The deliberate shots in “Midsommar” also lend themselves to the storyline in a way that is both meaningful and unsettling. Throughout the film, Dani expresses concerns about the traditions of the cult, and revealing close-ups of her reactions to her boyfriend’s dismissals work to unveil her inner turmoil. Dani’s frequent emotional breakdowns at the beginning of the film are events she endures alone, but when zooming shots of her gripping her mouth and holding back screams are juxtaposed with later close-ups of her scream-crying into the arms of the other cult members, it reveals a significant shift in the storyline. Of course, an Aster film wouldn’t be complete without its gruesome imagery either, which is in full effect during the lingering shots of bashed-in heads and mutilated bodies. Because these don’t mimic the usual gimmicky jump-scare moments we’re used to seeing in horror movies, the audience is forced to sit with the tension that continues to build throughout the two-hour film, waiting for an exceptional payoff that may or may not be delivered. 
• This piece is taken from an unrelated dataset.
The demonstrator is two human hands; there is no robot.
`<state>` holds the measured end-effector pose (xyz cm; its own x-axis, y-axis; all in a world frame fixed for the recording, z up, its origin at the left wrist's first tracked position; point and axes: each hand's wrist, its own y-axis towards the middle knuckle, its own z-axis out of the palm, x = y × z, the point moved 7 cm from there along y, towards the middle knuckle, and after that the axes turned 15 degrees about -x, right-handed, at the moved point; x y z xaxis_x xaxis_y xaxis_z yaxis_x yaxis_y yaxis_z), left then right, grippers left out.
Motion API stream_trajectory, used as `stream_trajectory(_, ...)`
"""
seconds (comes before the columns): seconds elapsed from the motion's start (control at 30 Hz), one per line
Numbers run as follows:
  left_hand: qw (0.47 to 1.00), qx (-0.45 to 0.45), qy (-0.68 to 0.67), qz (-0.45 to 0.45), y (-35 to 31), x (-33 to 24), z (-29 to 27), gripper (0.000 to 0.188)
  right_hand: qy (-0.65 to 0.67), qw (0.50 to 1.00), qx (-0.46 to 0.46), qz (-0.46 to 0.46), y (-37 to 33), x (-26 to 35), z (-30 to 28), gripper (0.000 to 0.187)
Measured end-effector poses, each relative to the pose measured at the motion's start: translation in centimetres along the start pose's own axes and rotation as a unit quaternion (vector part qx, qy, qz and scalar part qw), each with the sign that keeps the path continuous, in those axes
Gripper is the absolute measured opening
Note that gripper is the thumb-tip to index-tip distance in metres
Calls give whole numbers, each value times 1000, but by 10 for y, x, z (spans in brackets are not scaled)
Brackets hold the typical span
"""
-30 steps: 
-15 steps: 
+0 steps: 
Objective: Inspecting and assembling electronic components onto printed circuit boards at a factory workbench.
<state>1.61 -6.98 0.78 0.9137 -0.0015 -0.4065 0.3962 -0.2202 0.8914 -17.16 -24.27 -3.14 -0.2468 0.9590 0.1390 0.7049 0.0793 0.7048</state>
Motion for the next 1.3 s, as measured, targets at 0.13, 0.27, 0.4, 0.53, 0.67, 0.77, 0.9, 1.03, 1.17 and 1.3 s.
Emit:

While the cinematography, score and storyline are unique in many ways, “Midsommar” still has its place in Aster’s overall body of work. There are some distinct similarities, like the disorienting upside-down camera pan and the still shot of a mutilated body part that lasts a few seconds too long, but the most promising of all is its success as a psychological thriller, drama and horror film altogether. Whether Aster will stick with this genre-bending beat or move forward onto other projects, “Midsommar” proves he has refined a new horror canon that is even more effective in terrifying audiences.